Help! My 6yr old Maltese was just diagnosed with a liver shunt. This diagnosis was based off of her being symptomatic and then she had a Bile Acid blood test completed and her levels were in the Severe category. I read so much online about surgery v/s medical treatment. I would like to avoid surgery as I think this would be hard on her (she only weighs 4lbs) but then if me just administering her meds and changing her food is not going to give her a full healthy life then I don't want to rule out the surgery option! Is there anyone out there that has faced a shunt diagnosis? If so, what did you choose for treatment? How long has your fur baby been living with the diagnosis?
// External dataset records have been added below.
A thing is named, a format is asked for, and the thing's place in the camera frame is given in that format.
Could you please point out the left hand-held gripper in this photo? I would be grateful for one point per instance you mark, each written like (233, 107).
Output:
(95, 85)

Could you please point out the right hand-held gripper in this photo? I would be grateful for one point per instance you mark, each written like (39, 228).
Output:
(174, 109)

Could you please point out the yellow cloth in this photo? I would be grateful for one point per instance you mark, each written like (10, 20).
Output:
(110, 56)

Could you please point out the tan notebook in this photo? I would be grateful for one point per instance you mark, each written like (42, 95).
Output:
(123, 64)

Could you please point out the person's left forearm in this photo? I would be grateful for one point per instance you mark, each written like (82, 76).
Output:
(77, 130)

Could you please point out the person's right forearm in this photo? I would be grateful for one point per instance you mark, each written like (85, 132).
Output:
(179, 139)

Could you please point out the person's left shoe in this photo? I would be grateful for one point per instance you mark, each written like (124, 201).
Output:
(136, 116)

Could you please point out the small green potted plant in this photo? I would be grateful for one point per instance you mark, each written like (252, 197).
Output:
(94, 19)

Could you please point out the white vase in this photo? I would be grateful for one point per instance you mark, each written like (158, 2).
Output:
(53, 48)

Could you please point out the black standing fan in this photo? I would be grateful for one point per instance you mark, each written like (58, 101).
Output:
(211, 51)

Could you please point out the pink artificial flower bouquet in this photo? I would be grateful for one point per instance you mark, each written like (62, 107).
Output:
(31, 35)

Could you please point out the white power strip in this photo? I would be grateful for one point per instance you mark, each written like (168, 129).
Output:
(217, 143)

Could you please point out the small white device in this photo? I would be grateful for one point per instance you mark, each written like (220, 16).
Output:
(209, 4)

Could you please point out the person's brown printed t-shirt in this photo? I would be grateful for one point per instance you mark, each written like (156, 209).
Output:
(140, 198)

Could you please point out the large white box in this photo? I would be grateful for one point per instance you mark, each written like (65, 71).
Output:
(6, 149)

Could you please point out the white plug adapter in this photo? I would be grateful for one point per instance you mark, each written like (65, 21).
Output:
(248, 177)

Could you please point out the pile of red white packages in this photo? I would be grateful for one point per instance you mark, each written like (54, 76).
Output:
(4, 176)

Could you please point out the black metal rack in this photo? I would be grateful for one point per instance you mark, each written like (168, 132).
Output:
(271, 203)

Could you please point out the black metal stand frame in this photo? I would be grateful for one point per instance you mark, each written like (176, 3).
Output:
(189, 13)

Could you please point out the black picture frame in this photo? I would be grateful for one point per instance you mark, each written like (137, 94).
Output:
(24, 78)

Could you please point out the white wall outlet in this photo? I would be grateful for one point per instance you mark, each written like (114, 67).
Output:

Any and all information would be greatly appreciated as I am a nervous wreck about this!

Thank you


----------



## sherry (Jan 4, 2013)

First of all, what did her BAT read? Second, did they do a Protein C test which would be sent to Cornell for testing. My boy was diagnosed with a liver shunt because of his BAT and scheduled for surgery. Thanks to this site I was informed of the Protein C test. It came back right before his surgery date. There are other tests that can be performed but in my area this was all I had. The protein C test said it was only 10% chance of shunt and 90% chance of MVD. I chose to do med and diet for him. That was 4 years ago and he is doing great. MVD is rampant in maltese and most are non symptomatic. My boy was symptomatic. With diet and meds he is doing just fine.


----------



## Tanner's Mom (May 27, 2005)

My Tanner is like Sherry's Riley above. He was diagnosed with MVD years ago and that is managed with diet and drugs (Marin). Tanner never had a Protein C because it didn't exist when he was diagnosed, but he's almost 14 now and just as spunky as ever.


----------



## m_n_m84 (Jun 13, 2012)

They did not do a protein c test that I am aware of. I will most definitely ask about it when we go for follow up appointment. She diagnosed shunt off of the results of the BAT test. Her level was 8 on the pre test, which the vet said was on the higher end but not alarming. Then the post test said she was at a 38 which she said registers in the severe category? I really don’t know much about this stuff which is why I’m reaching out for help from people who have been through this. The original reason for being tested is bc she wasn’t eating and kept getting upset stomach and had 1 bloody stool and started to have petit mal seizures at bedtime. Is he protein c test a blood test? Just one draw of blood or a series of before and after feeding like the BAT test?


----------



## m_n_m84 (Jun 13, 2012)

Tanners Mom, what age was your Maltese diagnosed with MVD


----------



## m_n_m84 (Jun 13, 2012)

What meds are your dogs on for MVD? And what kind of diet?


----------



## wkomorow (Aug 26, 2011)

My Luck has a liver shunt - diagnoses when he was 2; he is now going on 8 and is doing fine. He is on lactoluse and denamarin.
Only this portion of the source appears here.